In Brief: Ad Dollars Appear Alongside Health Misinformation; Change Comms Overwhelm Workers
By Greg Beaubien
May 2026
Health and government organizations have spent millions of dollars on advertising that has sometimes appeared on websites that promote health misinformation, CNN reports.
The U.S. Surgeon General defines health misinformation as “incorrect or misleading … according to the best available evidence at the time.” According to researchers at Yale University, health-related falsehoods have spread through social media platforms, online forums and small media outlets.
Health misinformation includes false claims about vaccines and remedies not supported by science, the researchers said.
Working with NewsGuard, which says it identifies reliable information online, researchers found 11 websites they say promote health misinformation, and for which data on advertising expenditures was available. The study does not name the websites.
Along with brands of nonprescription health supplements, reputable nonprofits such as the American Heart Association and the Alzheimer’s Association were among the organizations whose advertisements appeared on websites that promote health misinformation, researchers said. Automated advertising doesn’t always indicate every site where ads appear.
Change Communications Overwhelm Some Internal-Comms Teams
Knowing how to communicate company changes has become the most valued communications skill among internal communications and human resources teams, a report from Arthur J. Gallagher finds. And yet, 61% of organizations have no formal strategy for communicating changes.
In surveys of communications and HR professionals in 40 countries, 83% of respondents say information-overload is a growing problem, according to the report from Gallagher, an insurance and risk-management firm.
As organizations send more messages to employees, internal-communications teams are under pressure and often understaffed. Both internal communicators and their audiences feel burned out by constant organizational changes and related communications. The risk of burnout for internal communicators has risen by 24% since last year’s report.
Internal communications teams are being stretched thin while asked to deliver more. One in five companies has less than $20,000 allocated for internal communications, and one in three has no budget for internal communications, the report finds. As organizational changes become constant, under-resourced communications teams face an unsustainable challenge.

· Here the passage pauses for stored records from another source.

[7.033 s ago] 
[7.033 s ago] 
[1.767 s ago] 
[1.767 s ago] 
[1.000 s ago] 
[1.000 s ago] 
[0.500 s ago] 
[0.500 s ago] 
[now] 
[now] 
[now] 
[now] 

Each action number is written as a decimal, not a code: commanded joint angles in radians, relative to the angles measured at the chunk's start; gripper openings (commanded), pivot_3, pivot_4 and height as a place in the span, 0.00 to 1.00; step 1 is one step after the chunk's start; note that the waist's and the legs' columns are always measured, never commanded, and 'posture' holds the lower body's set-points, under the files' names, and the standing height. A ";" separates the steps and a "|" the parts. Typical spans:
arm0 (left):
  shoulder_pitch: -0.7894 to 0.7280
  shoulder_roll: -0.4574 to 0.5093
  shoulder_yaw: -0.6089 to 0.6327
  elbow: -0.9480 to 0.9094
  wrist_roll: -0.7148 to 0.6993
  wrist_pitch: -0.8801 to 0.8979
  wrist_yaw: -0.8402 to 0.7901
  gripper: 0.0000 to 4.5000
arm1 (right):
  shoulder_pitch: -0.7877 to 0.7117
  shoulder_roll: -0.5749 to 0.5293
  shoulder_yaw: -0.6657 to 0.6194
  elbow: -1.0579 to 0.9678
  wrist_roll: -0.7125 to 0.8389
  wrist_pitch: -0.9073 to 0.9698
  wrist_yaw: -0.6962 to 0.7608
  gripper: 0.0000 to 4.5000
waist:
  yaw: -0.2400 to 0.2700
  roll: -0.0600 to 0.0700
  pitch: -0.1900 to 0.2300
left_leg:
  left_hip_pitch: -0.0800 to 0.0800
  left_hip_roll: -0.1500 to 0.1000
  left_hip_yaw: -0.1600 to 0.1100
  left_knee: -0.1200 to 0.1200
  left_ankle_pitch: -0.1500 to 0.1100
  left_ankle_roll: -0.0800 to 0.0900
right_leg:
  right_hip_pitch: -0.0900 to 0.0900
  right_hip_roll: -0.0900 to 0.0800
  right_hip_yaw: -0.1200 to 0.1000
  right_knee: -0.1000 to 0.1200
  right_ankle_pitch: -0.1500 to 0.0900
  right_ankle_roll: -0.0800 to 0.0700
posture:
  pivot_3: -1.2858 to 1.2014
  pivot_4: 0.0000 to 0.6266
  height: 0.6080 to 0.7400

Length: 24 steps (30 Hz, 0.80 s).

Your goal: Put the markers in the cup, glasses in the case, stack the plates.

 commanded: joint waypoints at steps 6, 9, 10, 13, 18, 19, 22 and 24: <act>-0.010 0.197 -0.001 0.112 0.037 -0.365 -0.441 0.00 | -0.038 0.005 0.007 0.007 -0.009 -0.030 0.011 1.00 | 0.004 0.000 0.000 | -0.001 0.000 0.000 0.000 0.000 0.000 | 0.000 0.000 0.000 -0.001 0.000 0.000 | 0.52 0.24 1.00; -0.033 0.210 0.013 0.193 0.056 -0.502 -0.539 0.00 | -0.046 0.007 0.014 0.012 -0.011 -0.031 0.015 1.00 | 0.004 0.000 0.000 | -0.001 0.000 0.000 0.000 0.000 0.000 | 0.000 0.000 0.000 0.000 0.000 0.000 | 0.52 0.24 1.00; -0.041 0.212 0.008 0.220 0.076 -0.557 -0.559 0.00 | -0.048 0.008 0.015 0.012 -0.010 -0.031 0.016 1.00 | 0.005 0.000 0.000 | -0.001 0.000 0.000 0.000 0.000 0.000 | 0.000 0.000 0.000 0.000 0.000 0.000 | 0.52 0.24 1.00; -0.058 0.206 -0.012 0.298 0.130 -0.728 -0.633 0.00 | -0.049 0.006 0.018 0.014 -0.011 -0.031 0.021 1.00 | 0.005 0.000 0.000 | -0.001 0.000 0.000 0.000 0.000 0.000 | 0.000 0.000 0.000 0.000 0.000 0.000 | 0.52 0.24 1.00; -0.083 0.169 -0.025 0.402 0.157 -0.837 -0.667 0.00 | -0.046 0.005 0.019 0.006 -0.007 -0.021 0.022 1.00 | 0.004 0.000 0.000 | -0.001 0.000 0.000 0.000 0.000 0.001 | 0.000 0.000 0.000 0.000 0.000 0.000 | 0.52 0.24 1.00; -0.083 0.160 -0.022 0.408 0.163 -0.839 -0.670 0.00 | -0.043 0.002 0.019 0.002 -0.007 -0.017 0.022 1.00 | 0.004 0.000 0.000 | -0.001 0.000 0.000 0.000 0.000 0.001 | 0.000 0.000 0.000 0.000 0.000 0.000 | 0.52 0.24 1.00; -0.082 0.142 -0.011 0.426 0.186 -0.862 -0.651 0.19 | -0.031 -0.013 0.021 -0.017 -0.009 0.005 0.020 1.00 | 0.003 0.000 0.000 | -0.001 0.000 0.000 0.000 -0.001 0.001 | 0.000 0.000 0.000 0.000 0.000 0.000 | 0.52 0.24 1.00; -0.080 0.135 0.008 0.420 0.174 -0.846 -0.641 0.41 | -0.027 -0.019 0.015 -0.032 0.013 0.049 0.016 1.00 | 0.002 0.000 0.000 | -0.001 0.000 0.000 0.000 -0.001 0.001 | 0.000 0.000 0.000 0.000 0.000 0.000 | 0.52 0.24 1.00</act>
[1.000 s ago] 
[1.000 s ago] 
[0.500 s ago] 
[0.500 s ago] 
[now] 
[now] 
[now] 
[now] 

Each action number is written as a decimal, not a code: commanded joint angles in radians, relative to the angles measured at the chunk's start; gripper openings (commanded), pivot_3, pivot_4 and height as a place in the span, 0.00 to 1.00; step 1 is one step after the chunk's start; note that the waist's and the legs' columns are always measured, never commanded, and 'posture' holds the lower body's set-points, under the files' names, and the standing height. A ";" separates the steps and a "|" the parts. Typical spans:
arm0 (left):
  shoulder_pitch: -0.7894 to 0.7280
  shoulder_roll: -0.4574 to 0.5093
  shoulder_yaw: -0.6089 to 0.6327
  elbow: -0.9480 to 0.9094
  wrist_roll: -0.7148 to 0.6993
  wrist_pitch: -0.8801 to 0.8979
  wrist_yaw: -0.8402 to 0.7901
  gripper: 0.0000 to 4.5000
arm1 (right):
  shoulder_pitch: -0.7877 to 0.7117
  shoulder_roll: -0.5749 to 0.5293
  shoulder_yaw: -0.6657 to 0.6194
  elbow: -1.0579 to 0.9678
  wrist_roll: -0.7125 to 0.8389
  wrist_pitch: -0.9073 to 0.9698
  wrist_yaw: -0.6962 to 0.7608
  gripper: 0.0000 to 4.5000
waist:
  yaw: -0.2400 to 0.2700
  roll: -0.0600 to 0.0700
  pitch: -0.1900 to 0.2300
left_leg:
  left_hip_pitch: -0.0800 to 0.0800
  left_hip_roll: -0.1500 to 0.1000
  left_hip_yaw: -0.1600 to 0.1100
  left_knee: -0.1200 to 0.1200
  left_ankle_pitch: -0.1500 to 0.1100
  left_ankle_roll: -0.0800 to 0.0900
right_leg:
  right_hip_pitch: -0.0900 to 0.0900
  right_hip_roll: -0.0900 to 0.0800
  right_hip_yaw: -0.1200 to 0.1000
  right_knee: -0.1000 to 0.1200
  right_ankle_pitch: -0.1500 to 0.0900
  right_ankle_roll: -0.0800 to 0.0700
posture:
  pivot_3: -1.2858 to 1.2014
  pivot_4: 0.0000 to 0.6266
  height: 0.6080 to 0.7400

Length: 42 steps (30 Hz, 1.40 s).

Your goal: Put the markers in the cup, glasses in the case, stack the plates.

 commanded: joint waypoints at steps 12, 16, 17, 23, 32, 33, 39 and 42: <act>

Nearly Half of Workers Are Struggling, Survey Finds
More workers report struggling (49%) rather than thriving (46%), research from Gallup suggests. At the same time, worker engagement has fallen to 31%, its lowest level in a decade.
More than half of workers surveyed are looking for a new job or watching for opportunities. Nearly half of those searching say it’s been a negative experience, with many unable to land a job interview.
College-educated workers are the most pessimistic about the job market, possibly reflecting slowdowns in white-collar hiring and layoffs in professional sectors. Younger workers are more likely than older ones to say this is a bad time to find a good job.
Employees who are not thriving are more likely to miss work due to illness and to be seeking a new job, Gallup finds. When workers cannot, or believe they cannot, leave their current job, discontent can accumulate inside organizations and undermine productivity, morale and culture. The decline is especially pronounced among federal workers.
Airlines Add Premium Seats, Compress Economy Cabins
Airlines are retrofitting jets or buying new ones to add premium seats, shrinking economy cabins in the process. As The Wall Street Journal reports, airlines are trying to squeeze more revenue from each seat by catering to travelers willing to pay for extra legroom and lie-flat seats.
Delta Air Lines has been adding premium seats over the last decade. Now, Southwest Airlines and bargain carriers like Spirit and Frontier give passengers the option to pay for a few extra inches of leg space.
Since January 2020, the number of scheduled business and first-class seats on domestic flights has grown by 27%, compared to 10% for economy seats during the same period, according to Visual Approach Analytics, an aviation-data firm.
Premium-economy seats cost travelers at least twice as much as regular economy seats but occupy only slightly more space on the plane, according to the Global Tourism Forum. For larger airlines, selling a greater number of premium seats reportedly helps subsidize lower-priced economy seats.